▶ _YOUR TASK_:
Produce a copy of every line in the records that holds the string "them".

▶ _SOURCE DATA_:
-------
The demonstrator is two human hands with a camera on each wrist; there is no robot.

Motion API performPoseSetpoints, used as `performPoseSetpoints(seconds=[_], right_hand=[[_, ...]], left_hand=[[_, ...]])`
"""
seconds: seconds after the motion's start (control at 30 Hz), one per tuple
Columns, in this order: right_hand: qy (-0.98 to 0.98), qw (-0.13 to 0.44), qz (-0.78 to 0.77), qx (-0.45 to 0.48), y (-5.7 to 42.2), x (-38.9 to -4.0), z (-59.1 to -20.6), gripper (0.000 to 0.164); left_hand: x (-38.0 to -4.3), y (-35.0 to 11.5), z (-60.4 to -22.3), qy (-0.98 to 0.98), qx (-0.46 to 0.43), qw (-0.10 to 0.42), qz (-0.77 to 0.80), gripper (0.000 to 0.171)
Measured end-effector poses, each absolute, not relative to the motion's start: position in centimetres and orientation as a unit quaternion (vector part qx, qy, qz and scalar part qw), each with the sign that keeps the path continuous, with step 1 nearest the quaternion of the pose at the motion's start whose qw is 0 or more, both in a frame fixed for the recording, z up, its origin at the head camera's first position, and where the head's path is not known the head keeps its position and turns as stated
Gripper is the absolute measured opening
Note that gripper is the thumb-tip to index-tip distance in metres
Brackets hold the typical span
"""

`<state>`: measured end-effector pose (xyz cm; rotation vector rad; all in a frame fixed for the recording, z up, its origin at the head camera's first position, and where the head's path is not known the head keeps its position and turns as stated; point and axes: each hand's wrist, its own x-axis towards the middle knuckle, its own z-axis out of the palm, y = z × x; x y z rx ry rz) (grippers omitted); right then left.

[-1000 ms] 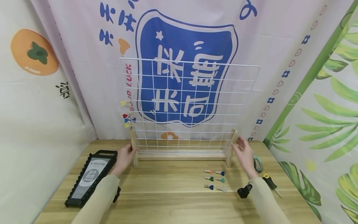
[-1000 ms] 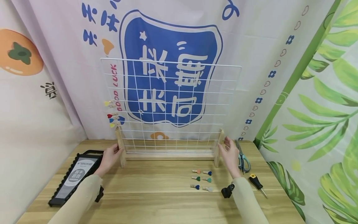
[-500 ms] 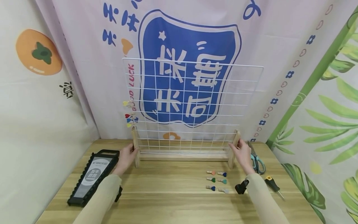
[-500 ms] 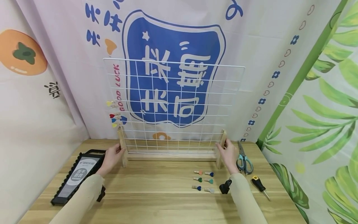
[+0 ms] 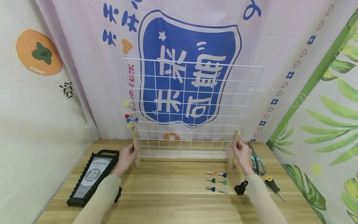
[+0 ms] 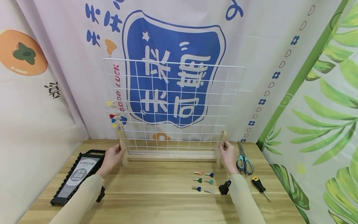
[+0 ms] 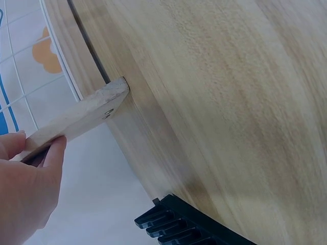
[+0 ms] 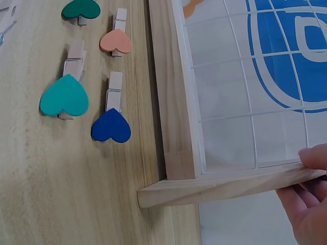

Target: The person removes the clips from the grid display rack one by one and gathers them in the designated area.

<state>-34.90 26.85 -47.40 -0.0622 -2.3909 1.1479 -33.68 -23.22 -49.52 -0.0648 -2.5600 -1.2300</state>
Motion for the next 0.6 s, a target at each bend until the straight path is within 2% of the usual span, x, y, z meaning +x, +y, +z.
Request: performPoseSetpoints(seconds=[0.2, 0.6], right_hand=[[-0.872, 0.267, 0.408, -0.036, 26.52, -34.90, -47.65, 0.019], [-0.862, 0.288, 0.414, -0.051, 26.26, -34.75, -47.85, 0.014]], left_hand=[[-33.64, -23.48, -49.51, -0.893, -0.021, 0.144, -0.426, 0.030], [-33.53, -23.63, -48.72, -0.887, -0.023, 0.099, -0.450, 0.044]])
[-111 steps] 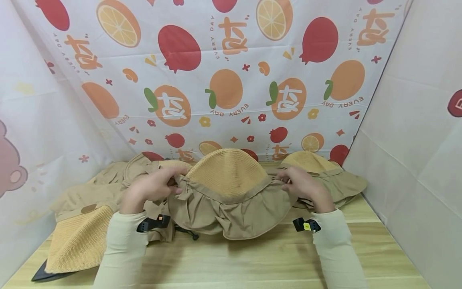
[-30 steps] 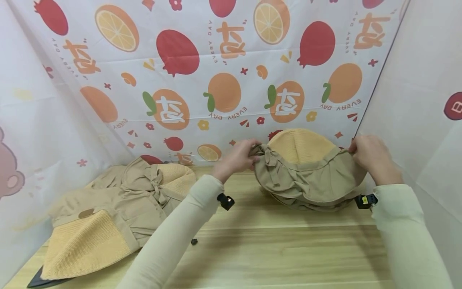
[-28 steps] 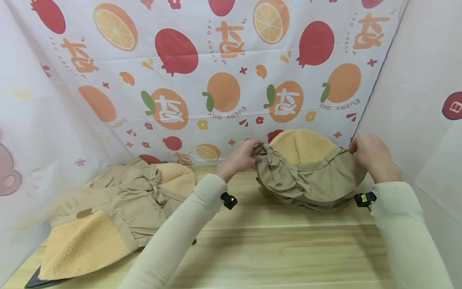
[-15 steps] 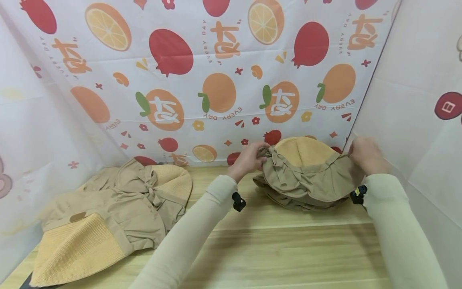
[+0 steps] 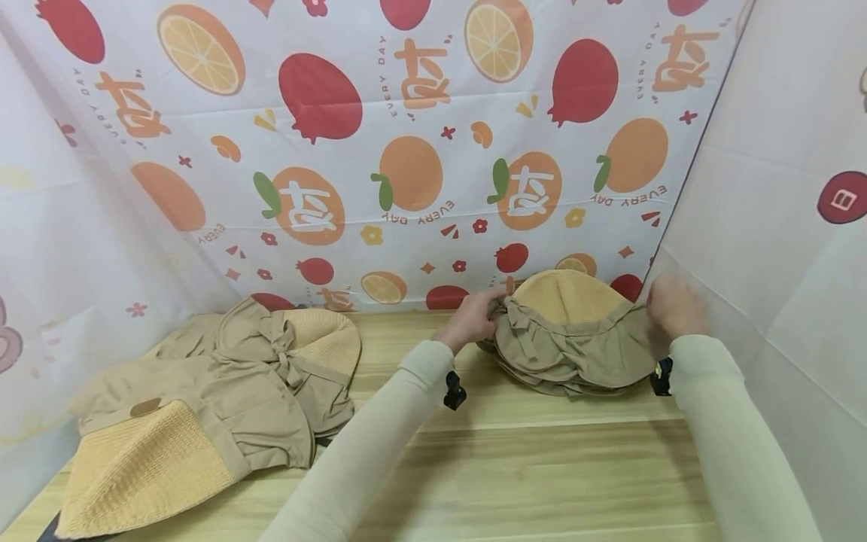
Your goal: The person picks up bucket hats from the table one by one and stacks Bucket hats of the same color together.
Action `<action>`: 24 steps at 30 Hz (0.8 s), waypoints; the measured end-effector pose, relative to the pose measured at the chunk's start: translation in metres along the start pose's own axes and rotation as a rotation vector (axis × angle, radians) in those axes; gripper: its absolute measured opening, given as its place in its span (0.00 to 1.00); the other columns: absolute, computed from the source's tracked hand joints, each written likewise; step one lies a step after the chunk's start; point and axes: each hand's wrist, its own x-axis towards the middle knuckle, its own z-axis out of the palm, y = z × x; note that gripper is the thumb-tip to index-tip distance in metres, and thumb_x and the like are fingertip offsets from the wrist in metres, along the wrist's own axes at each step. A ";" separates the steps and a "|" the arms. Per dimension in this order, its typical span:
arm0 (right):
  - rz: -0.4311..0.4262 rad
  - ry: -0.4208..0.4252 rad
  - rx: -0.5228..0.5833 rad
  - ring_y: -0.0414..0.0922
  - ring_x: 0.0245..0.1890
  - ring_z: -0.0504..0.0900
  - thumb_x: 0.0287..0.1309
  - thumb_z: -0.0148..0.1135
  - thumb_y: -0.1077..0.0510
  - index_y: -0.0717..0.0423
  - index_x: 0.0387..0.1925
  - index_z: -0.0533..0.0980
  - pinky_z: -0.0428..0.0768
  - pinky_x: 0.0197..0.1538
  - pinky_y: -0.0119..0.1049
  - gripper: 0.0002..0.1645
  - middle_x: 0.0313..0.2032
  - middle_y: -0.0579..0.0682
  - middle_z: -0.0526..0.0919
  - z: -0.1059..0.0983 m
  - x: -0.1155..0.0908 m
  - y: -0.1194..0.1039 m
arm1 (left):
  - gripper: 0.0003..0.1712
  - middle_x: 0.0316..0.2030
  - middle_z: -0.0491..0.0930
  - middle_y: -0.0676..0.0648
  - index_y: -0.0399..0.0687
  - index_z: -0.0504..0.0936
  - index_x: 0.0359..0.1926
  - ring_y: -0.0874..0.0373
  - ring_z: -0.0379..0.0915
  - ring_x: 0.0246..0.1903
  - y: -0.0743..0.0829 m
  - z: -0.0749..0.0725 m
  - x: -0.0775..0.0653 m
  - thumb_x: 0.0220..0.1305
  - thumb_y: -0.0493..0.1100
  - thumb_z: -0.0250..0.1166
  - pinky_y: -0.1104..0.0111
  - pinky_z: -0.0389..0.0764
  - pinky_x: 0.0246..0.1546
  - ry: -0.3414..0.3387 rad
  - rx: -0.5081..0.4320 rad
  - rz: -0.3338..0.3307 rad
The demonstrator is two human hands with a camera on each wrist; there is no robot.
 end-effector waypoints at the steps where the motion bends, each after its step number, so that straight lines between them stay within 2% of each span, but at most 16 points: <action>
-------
▶ _EXERCISE ANSWER_:
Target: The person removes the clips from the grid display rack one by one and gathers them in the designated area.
 end-effector waypoints at the steps where the motion bends, each after its step number, so that straight lines between them stay within 2% of each span, but at most 16 points: <action>

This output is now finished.